I don't know why she's here, maybe she wants something from me.

I grab the sandwich and dip it into the soup and take a bite before spitting it out. "What is this?" I say wiping my tongue with a tissue and drinking some tea. "What's wrong with it?" She asks taking the tray. "Who cooked this?" I ask.

"Me why?" She says. "I think we should leave the cooking to the chefs." I squeeze my nose in disgust, "Maybe you should open the pantry, we have more spices then just salt and pepper." I say sliding out of bed.

"You should rest." She says and I cover my mouth as I cough. "I need something from the bathroom." I say and she grabs my hand. "You will not kill another fucking brain cell under my watch you hear me?" My mothers voice breaks as I turn around to face her, finding a single tear falling down her face.

For once, my mother looked human. She looked like a little girl and that angered me. How could she act so hurt when she's the one who put so much hurt into my life.

"You don't get to have authority all of a sudden when your life gets too boring and you want to play parent!" I screech. "You have no idea what's going on in my life! You can't fathom what it takes to live my life!" She lets go of my hand taking a step back. I can see her composure breaking.

Because for the first time in my life she was crying, in front of my very two own eyes.
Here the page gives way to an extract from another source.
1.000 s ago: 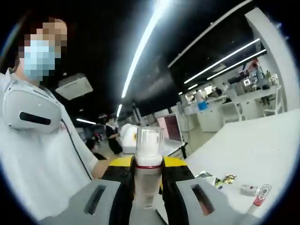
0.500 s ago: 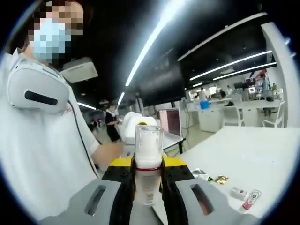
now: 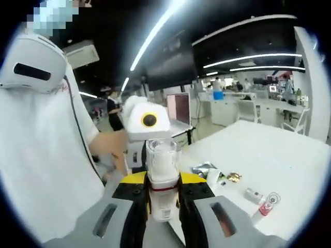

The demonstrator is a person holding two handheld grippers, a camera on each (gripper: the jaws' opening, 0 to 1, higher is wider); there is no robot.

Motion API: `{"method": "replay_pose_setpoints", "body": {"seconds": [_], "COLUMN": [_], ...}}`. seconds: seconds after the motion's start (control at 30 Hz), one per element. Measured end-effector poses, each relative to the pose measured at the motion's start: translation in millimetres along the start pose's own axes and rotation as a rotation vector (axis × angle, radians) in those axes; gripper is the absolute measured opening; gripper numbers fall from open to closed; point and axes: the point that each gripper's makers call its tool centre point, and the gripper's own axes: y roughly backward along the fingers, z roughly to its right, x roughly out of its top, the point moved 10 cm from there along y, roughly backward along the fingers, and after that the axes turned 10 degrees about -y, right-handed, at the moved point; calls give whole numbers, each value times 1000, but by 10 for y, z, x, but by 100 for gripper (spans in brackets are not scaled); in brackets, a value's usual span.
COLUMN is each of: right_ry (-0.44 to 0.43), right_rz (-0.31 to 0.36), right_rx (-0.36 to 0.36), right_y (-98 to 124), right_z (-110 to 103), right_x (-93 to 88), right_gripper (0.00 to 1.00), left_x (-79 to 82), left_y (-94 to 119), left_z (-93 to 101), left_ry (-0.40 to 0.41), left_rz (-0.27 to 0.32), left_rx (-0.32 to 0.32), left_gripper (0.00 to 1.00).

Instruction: Arrange the skincare products in the storage area until every visible bottle or jar stands upright without overlapping.

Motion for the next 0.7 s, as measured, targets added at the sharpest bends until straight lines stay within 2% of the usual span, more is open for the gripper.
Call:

"What? Is it that hard to manage runways and ruin your children's lives? It is it really hard to live off your cheating husbands money and buy whatever money can buy?!" I yell back, tears starting to form as I scream, my voice rough, my sickness clear, my voice breaking with each word.

"You have no idea how long i've suffered alone, day after day, year after year, i've wasted my time, i've went through agony and pain and i'm running around in circles. You have no idea how hard it's been for me." She chokes back a sob.